The complaint cites one instance of Sahara failing to comply with Gov. Sisolak’s directive against large gatherings. A local trade organization held a luncheon meeting in one of its conference rooms in July. There were approximately 135 persons in attendance at the luncheon.
A Sahara representative indicated there had been a “misunderstanding.” Sahara believed they had been given verbal approval from the NGCB to host the luncheon meeting.
The complaint also cites three instances of the casino failing to comply with the board’s prohibition against groups forming around table games.
In June, an agent of the board witnessed non-playing patrons congregating around a craps table, a blackjack table and a slot machine.
Afterward, Sahara responded with a statement acknowledging the importance of the safety guidelines and social distancing protocols and its intention to follow them going forward.
Grand Sierra complaint includes failure to wear masks
Last Friday, the NGCB filed a similar complaint against Grand Sierra Resort in Reno. The GSR is a sister property to Sahara Las Vegas, both owned by the Meruelo Group.
The GSR complaint concerned requirements for patrons and employees to wear mandatory face coverings in public spaces and to practice social distancing protocols.
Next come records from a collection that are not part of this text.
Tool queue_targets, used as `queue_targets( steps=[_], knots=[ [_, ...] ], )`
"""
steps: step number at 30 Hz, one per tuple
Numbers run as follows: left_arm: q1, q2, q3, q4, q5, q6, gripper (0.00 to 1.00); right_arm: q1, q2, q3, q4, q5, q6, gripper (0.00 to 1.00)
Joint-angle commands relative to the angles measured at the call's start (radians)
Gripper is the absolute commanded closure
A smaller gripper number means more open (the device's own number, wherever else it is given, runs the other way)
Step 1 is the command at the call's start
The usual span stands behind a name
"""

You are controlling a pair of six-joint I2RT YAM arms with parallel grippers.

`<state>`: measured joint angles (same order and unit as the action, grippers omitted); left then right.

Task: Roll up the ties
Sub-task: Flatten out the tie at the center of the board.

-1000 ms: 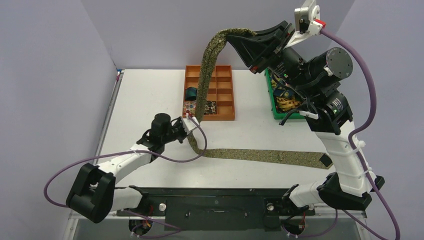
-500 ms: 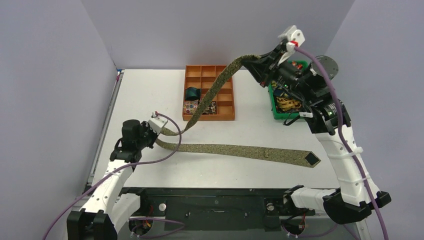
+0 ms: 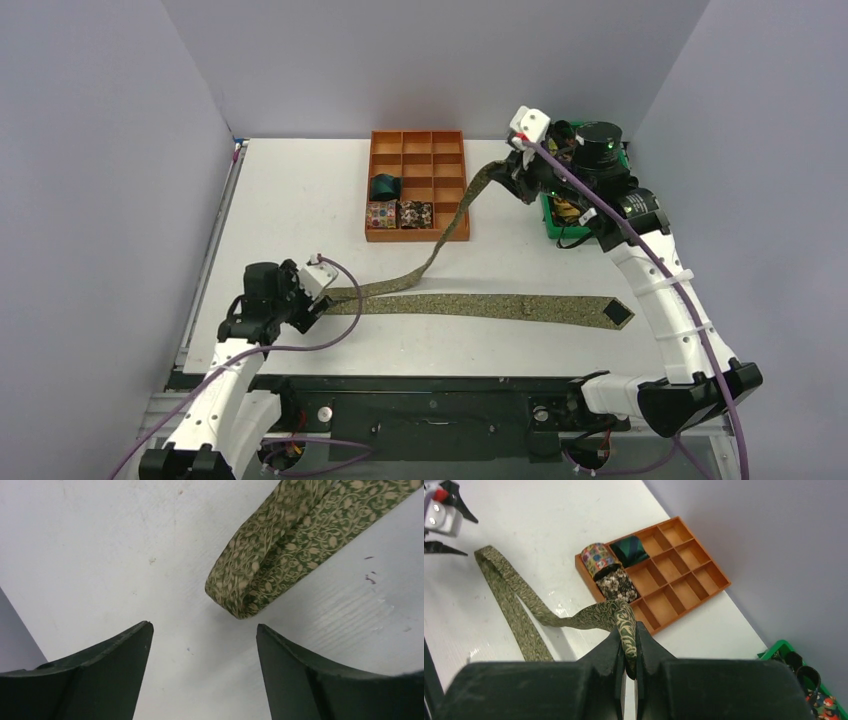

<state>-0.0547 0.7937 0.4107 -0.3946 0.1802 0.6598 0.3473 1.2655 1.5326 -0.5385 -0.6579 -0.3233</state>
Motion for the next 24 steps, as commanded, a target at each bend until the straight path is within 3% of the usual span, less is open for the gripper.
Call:
queue_targets(
  steps=[1,5,10,15,22,24],
  knots=[
    [0.009,-0.042,0.086,-0.149,0.186,0.133,0.15,-0.005,0.013,-0.008,-0.12,-0.071,-0.265,1.0],
    [0.007,-0.013,0.195,-0.273,0.28,0.216,0.07,-0.01,-0.026,-0.085,-0.292,-0.053,-0.544,1.0],
    [-0.039,0.105,0.293,-0.261,0.392,0.182,0.15,-0.043,-0.115,-0.257,-0.383,0.009,-0.762,1.0],
    [-0.295,0.336,0.402,-0.171,0.276,0.085,0.25,-0.124,-0.105,-0.274,-0.417,0.024,-0.791,1.0],
    [-0.457,0.667,0.573,-0.061,0.221,-0.045,0.39,-0.231,-0.049,-0.247,-0.498,0.053,-0.816,0.97],
    [-0.494,0.748,0.631,-0.037,0.191,-0.073,0.39,-0.269,-0.052,-0.256,-0.532,0.064,-0.854,0.89]
  ],
)
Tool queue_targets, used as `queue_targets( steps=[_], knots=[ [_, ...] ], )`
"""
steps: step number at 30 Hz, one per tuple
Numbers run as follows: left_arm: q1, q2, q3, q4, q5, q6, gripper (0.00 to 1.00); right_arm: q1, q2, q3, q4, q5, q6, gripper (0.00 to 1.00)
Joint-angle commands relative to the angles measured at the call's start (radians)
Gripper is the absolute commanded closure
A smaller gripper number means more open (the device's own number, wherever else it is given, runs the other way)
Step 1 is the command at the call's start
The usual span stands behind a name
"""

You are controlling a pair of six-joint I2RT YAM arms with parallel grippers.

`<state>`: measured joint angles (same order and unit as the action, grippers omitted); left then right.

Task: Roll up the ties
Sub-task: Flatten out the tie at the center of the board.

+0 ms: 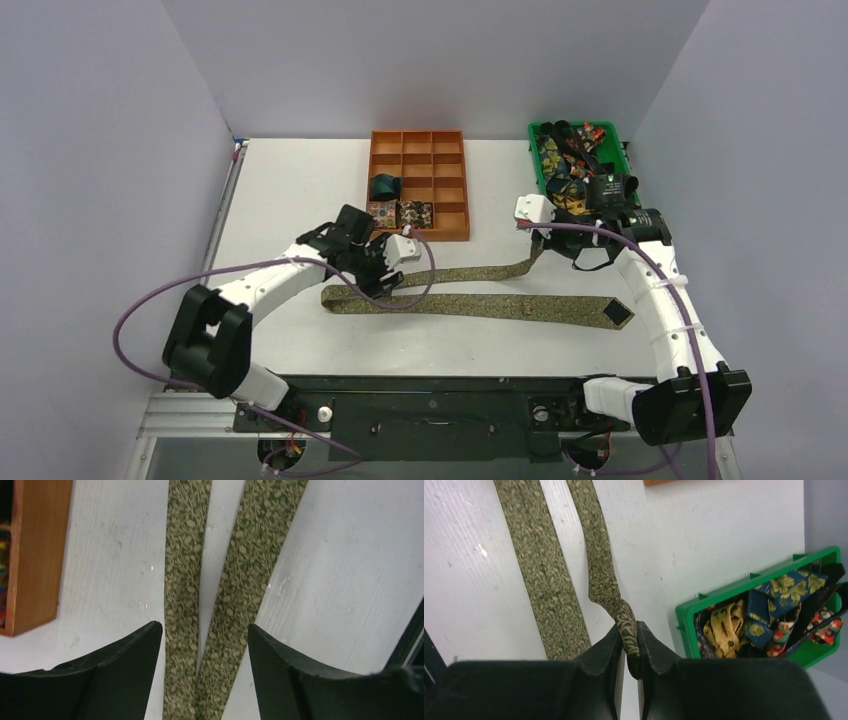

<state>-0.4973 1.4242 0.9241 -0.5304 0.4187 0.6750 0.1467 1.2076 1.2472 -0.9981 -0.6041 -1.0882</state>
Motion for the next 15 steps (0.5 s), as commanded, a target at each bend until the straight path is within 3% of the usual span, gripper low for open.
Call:
queue_targets(
  steps=[1,6,9,15],
  knots=[
    [-0.071,0.143,0.155,0.104,-0.053,-0.102,0.39,-0.08,0.0,0.019,-0.08,0.027,-0.099,0.81],
    [-0.134,0.34,0.302,0.093,-0.087,-0.122,0.39,-0.186,-0.011,-0.003,-0.126,0.071,-0.145,0.63],
    [-0.159,0.41,0.342,0.084,-0.127,-0.128,0.42,-0.241,-0.011,0.012,-0.171,0.094,-0.15,0.45],
    [-0.165,0.505,0.364,0.013,-0.196,-0.086,0.55,-0.316,-0.007,0.054,-0.219,0.121,-0.069,0.39]
  ],
)
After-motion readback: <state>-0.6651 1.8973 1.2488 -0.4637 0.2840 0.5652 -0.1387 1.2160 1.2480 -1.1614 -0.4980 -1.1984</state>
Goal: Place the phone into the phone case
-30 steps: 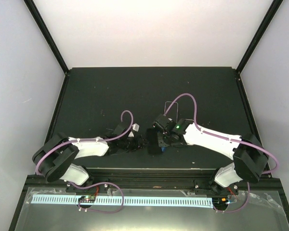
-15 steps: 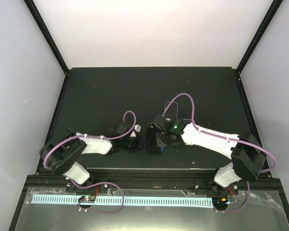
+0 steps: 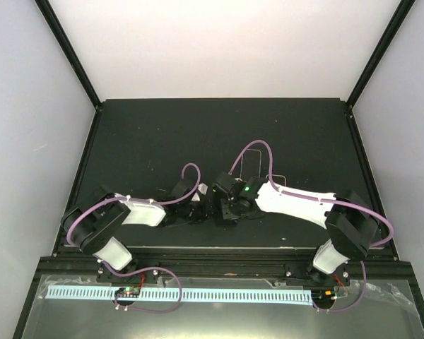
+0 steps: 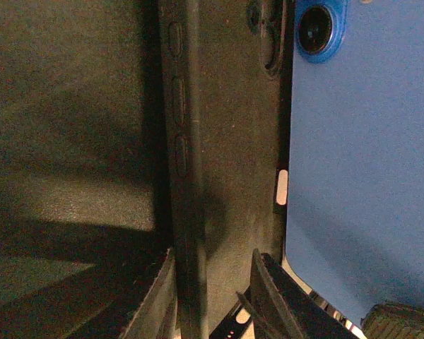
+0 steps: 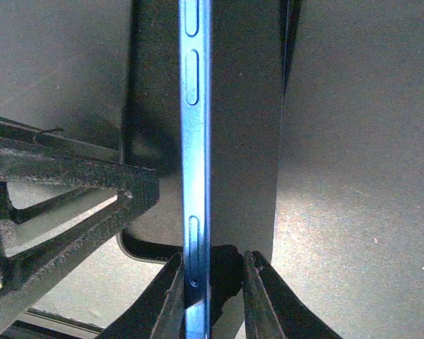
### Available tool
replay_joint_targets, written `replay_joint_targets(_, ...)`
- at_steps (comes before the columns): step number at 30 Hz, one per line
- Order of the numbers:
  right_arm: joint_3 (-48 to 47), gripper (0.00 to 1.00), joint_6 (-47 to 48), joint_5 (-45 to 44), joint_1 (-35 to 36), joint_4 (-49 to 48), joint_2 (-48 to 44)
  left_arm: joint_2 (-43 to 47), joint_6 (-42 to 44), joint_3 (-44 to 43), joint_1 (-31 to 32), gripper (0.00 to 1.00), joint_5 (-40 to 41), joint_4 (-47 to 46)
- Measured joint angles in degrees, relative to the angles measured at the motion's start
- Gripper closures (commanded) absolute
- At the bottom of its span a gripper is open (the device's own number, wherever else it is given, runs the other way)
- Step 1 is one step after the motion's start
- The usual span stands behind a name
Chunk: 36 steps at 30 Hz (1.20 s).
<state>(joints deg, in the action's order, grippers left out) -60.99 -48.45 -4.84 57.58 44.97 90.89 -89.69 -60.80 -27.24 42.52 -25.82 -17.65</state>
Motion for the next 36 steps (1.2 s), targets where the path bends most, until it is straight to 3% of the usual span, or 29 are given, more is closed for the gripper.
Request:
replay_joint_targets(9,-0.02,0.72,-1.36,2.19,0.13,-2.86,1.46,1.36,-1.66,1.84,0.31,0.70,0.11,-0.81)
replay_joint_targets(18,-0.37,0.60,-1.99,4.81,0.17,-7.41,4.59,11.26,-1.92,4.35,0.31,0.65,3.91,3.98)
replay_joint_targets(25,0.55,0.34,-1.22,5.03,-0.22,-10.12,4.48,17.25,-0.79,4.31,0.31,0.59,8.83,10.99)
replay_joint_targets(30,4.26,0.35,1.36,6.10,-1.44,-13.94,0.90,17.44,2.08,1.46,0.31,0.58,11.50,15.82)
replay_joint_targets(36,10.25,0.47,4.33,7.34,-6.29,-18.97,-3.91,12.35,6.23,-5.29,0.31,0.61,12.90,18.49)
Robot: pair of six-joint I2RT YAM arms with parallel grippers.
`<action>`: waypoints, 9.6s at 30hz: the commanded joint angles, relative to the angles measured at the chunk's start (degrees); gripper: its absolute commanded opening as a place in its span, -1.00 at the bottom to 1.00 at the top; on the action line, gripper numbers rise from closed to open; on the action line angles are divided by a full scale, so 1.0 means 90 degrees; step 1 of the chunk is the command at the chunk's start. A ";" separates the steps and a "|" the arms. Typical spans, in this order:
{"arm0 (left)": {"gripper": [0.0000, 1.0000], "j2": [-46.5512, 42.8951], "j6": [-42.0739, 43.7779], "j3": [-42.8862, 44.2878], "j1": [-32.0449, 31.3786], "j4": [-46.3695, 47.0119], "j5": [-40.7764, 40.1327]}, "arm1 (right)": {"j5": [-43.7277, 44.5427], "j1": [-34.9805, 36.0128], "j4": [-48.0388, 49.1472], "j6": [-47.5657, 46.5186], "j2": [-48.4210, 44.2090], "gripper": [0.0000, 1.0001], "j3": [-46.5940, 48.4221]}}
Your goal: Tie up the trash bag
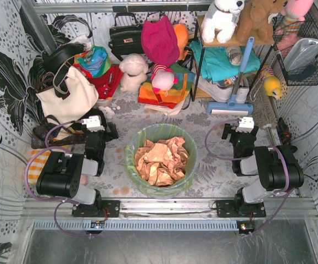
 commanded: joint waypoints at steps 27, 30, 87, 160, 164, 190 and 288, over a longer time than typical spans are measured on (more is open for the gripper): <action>0.96 0.0008 0.0006 0.0112 0.0036 0.0276 0.0033 | -0.0078 -0.0033 0.0213 -0.0074 -0.0003 0.93 -0.0014; 0.96 0.0002 0.0004 0.0099 0.0036 0.0289 0.0033 | -0.0077 -0.0033 0.0215 -0.0068 -0.0003 0.93 -0.0014; 0.97 -0.3968 -0.2212 0.6279 -0.0477 -1.3588 0.1879 | -0.4413 0.0162 -1.4232 0.3684 -0.3382 0.53 0.7510; -0.95 -0.2389 -0.3481 0.7871 -0.4818 -1.4563 -0.0308 | -0.1739 0.4390 -1.4347 0.5297 -0.2466 -1.00 0.7900; -0.97 -0.2033 -0.3233 0.8204 -0.4801 -1.4413 -0.0569 | -0.1364 0.4383 -1.4035 0.5230 -0.2278 -1.00 0.7936; 0.24 -0.1474 -0.2598 0.8572 -0.3771 -1.3547 -0.0069 | -0.0642 0.3730 -1.3761 0.4479 -0.1738 -0.09 0.8880; -0.81 -0.1731 -0.4420 0.0175 -0.3624 -0.4910 -0.0076 | -0.4184 0.1224 -0.9485 0.3893 -0.3318 -0.04 0.2892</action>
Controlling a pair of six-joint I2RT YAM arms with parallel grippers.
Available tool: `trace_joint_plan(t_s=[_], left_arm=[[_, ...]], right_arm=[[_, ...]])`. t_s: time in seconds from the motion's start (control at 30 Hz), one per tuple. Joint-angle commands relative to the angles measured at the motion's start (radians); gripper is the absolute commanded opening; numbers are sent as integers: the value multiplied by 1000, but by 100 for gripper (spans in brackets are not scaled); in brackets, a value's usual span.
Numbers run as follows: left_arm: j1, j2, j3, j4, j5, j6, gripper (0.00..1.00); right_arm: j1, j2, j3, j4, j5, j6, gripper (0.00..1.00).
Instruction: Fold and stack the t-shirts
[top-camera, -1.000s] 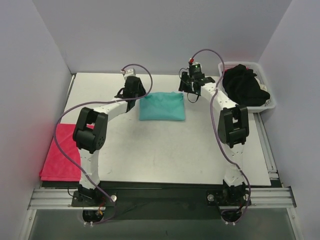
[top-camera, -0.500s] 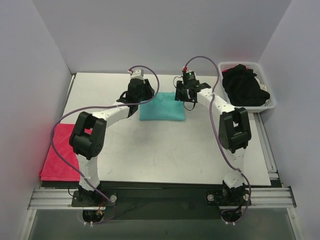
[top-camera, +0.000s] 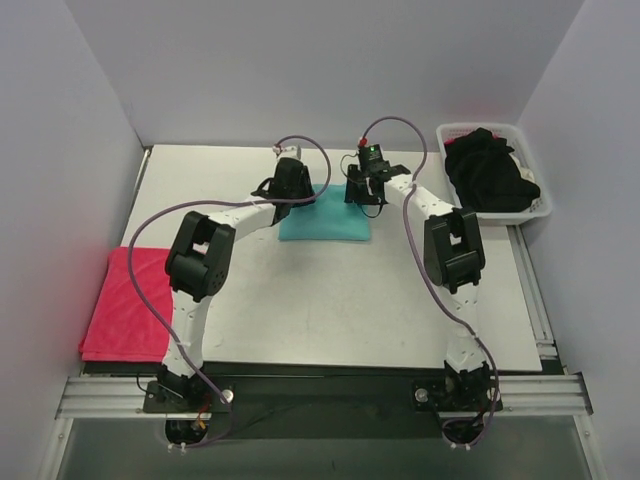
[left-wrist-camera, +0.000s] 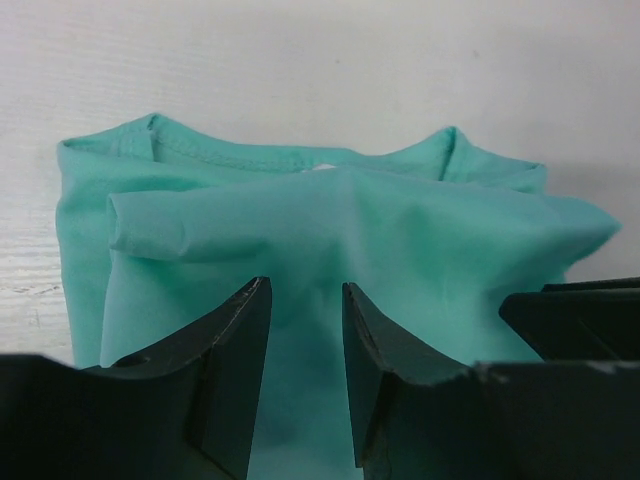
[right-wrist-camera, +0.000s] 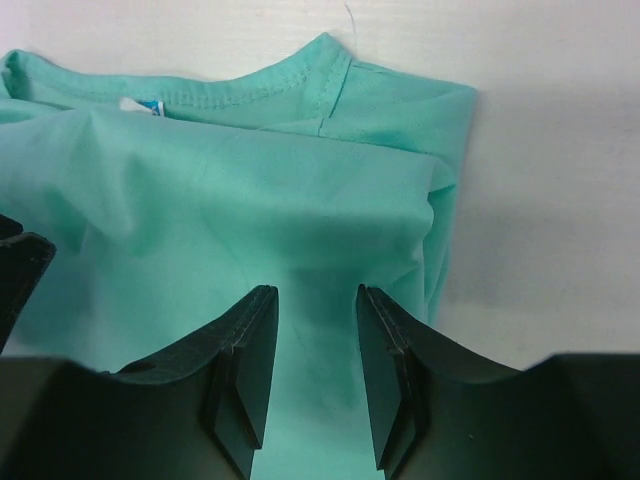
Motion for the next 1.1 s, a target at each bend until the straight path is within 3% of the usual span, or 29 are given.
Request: trace_joint_plan(t_s=[0.0, 0.3, 0.6, 0.73, 0.9, 1.07], left_arm=[[8, 49, 107, -94, -84, -11, 45], [51, 142, 230, -185, -251, -16, 45], [87, 175, 305, -260, -336, -25, 45], [105, 79, 193, -161, -285, -31, 45], [111, -100, -71, 36, -219, -19, 45], [111, -237, -204, 70, -142, -28, 45]], right_arm=[[-13, 51, 87, -20, -29, 2, 38], [-56, 205, 272, -27, -62, 57, 38], [-80, 231, 294, -27, -74, 82, 37], [-79, 170, 245, -24, -69, 69, 35], [-60, 24, 103, 5, -40, 55, 34], [-2, -80, 24, 19, 15, 6, 35]])
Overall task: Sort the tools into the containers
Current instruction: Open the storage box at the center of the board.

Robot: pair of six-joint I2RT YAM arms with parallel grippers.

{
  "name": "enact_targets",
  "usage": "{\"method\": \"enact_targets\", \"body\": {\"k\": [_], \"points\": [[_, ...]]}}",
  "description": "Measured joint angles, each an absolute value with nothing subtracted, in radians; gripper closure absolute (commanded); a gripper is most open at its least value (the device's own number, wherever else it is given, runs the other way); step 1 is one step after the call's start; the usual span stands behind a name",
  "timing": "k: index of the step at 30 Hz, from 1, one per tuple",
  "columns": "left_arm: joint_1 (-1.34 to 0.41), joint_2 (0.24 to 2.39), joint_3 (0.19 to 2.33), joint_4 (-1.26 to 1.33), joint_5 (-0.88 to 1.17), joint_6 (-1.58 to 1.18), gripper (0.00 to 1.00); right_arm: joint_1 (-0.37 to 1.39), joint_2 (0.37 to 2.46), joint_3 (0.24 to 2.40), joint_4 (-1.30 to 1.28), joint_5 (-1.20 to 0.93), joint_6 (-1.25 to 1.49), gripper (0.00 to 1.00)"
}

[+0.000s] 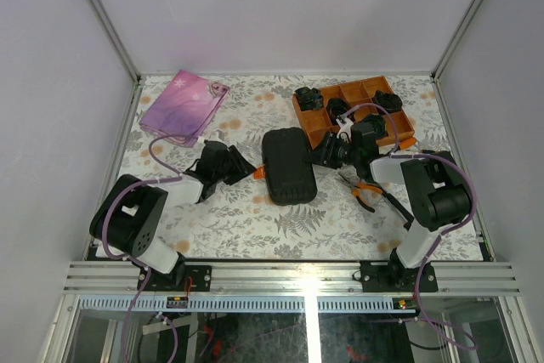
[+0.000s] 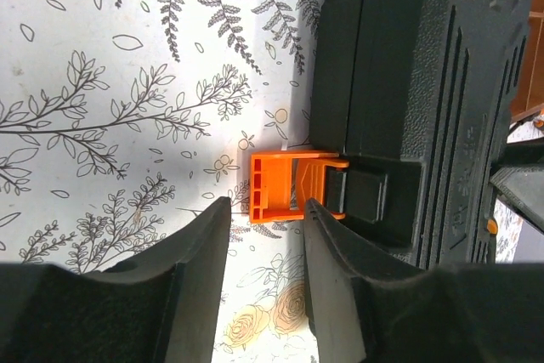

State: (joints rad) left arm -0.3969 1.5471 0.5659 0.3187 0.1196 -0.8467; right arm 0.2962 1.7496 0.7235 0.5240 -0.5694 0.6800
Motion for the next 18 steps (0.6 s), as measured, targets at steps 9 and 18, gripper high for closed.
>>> {"method": "enact_targets", "body": {"k": [9,18], "points": [[-0.397,1.592,0.586,0.315,0.157,-0.805,0.63,0.296,1.739,0.738,0.483,-0.563,0.654,0.57],[-0.437,1.623,0.644,0.243,0.131,-0.787,0.68,0.296,1.736,0.738,0.481,-0.561,0.65,0.57]]}}
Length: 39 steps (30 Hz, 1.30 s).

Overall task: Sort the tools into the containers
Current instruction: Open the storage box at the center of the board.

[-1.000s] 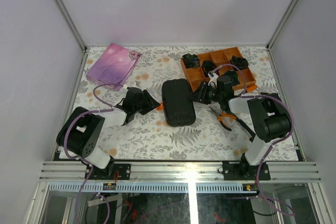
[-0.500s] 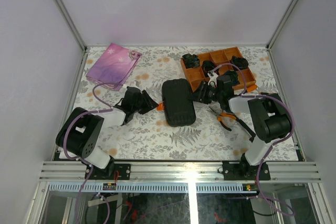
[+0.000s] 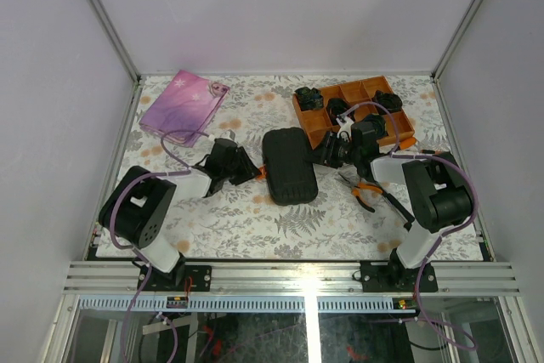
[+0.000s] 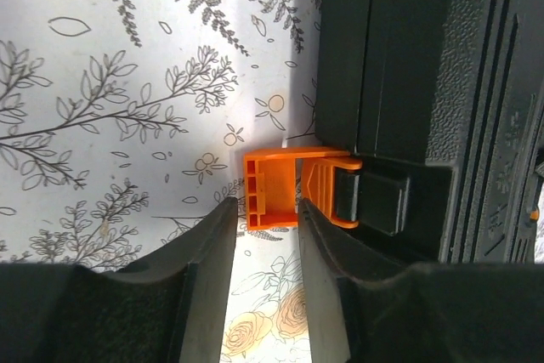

The complaint describes three instances in June and July of patrons either failing to wear face coverings or wearing them improperly. It also lists one instance of a host failing to do so.
The NGCB additionally cites an instance of inadequate social distancing. An agent saw “a queue of at least 50 patrons” waiting for elevators and GSR employees not correcting the situation.
Grand Sierra Resort responded to the complaint in a statement resembling Sahara’s response. The property acknowledged the importance of the policies, and noted its immediate correction of the cited issues.
After reviewing the complaints, the Nevada Gaming Commission will decide about fines and/or any suspension or revoking of licenses.
Board agents keeping close watch, investigations continue
The Grand Sierra Resort complaint is the sixth filed by the NGCB regarding gaming properties’ noncompliance with COVID-related protocols.
There may well be more complaints coming. In late July, the NGCB noted over 10,000 agent inspections had been conducted. Those investigations have resulted in more than 150 active investigations of potential violations.
Meanwhile, the industry waits to see whether fines or other penalties are assessed for those whose noncompliance earns regulators’ complaints.